[openib-general] SM Bad Port Handling

Wed Apr 13 23:29:08 PDT 2005

Hi Shahar,

> 	Your analysis is not completely accurate. The SM configure the
> subnet using direct mads only, and it builds a spanning tree of direct
> routes. What I want to say, is that that it doesn't matter why exactly a
> port is unreachable. Once a port can not be reached, you can either
> retry the entire heavy sweep process, but if the problem repeats itself
> (X times) on the same port, you have no alternative other then disable
> it.
The point is that the real "bad" ports are not the ones that are killing
100% of packets
(since they will simply have a "DOWN" state and vanish).

The real bad ports are the ones that pass < 25% (as we use retry of 4) of
packets that goes through them. 

When such a port happen to be on a switch it will normally cause other ports
to appear to be "bad" - NOT ITSELF !
The reason for it is that the number of packets sent through a switch port
(not a leaf switch port) is much larger then the number of packets that
deals with the discovery of the port itself. All the ports "behind" the
switch port will go through that port. And there is a much higher chance for
ALL the packets that goes to an end-port be dropped then the chance for ALL
the packets that goes through the switch ports to be dropped).

So if you implement the feature the way it was proposed what you will end up
with is disconnecting end-ports and not the real bad port.

Why is it bad?
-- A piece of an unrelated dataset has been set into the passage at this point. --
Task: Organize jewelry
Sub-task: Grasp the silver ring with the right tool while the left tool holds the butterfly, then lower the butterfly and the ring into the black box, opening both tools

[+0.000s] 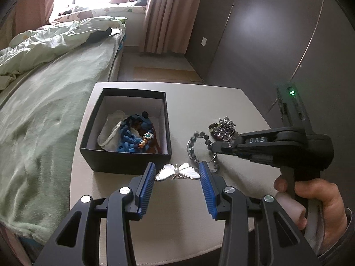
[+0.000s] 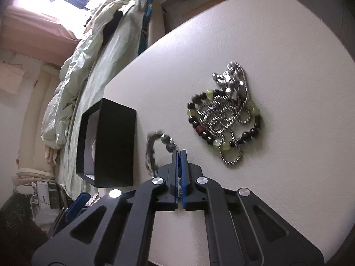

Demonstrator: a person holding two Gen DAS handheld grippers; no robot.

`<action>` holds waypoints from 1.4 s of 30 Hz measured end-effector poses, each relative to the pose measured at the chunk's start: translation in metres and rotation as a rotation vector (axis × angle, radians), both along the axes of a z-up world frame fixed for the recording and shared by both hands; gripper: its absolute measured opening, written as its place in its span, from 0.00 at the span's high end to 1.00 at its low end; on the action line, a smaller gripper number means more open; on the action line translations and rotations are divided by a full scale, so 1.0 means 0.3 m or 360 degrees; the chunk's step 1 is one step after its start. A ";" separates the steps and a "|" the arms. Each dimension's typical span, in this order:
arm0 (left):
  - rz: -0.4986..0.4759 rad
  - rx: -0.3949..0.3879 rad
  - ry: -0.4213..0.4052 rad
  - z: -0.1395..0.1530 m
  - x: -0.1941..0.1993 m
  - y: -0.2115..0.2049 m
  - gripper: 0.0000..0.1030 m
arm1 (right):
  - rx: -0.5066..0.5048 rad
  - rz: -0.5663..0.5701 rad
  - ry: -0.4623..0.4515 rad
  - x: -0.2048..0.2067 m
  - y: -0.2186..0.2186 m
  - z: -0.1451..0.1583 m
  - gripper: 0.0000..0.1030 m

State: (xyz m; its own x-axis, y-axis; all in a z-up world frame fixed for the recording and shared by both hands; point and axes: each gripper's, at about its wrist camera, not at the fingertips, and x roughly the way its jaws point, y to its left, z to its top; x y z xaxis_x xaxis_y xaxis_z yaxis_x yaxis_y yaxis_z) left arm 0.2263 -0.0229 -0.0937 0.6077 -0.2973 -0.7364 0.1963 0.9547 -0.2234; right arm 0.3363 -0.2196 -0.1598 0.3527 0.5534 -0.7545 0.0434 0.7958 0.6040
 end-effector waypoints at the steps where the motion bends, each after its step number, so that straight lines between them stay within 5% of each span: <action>1: 0.0004 -0.0004 0.0000 0.001 0.000 0.004 0.62 | 0.0014 0.0004 -0.0023 -0.006 0.000 0.012 0.97; 19: 0.0113 -0.0121 -0.0129 0.111 0.011 0.097 0.62 | 0.0015 0.0088 -0.0416 -0.105 0.065 0.249 0.97; 34: 0.0197 -0.0177 -0.0043 0.119 0.176 0.204 0.61 | 0.0118 0.0127 -0.0575 -0.075 0.163 0.320 0.97; 37: 0.0241 -0.0230 -0.0053 0.114 0.184 0.229 0.28 | 0.0125 0.0136 -0.0575 -0.068 0.180 0.320 0.97; 42: 0.0264 -0.0254 -0.0069 0.117 0.176 0.244 0.27 | 0.0156 0.0146 -0.0572 -0.041 0.208 0.318 0.97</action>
State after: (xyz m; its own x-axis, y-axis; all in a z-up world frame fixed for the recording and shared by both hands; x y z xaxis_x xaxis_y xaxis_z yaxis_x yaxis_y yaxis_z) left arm 0.2792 0.0502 -0.0586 0.6882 -0.3012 -0.6601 0.0524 0.9280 -0.3688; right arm 0.3239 -0.1573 -0.0644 0.5307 0.6585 -0.5337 -0.2537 0.7242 0.6412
It is bad since in tree topology the end-ports always have an
alternate path to the SM. If you could find the real flaky bad port - you
could still communicate with all the end-ports.

So how do we find that bad port/cable that causes other port to appear bad?
We have internally had many long discussions on this topic. The algorithm is
not fully developed yet. But several things are clear:
1. One needs to track the number of successful and bad packet flowing
through each port. Such that a failure rate can be obtained for each port.
2. Topology based analysis should be used to find the common point that is
first to have a high drop rate on the directed route tree.
3. Alternate directed routes might be used to invalidate "suspicious" ports.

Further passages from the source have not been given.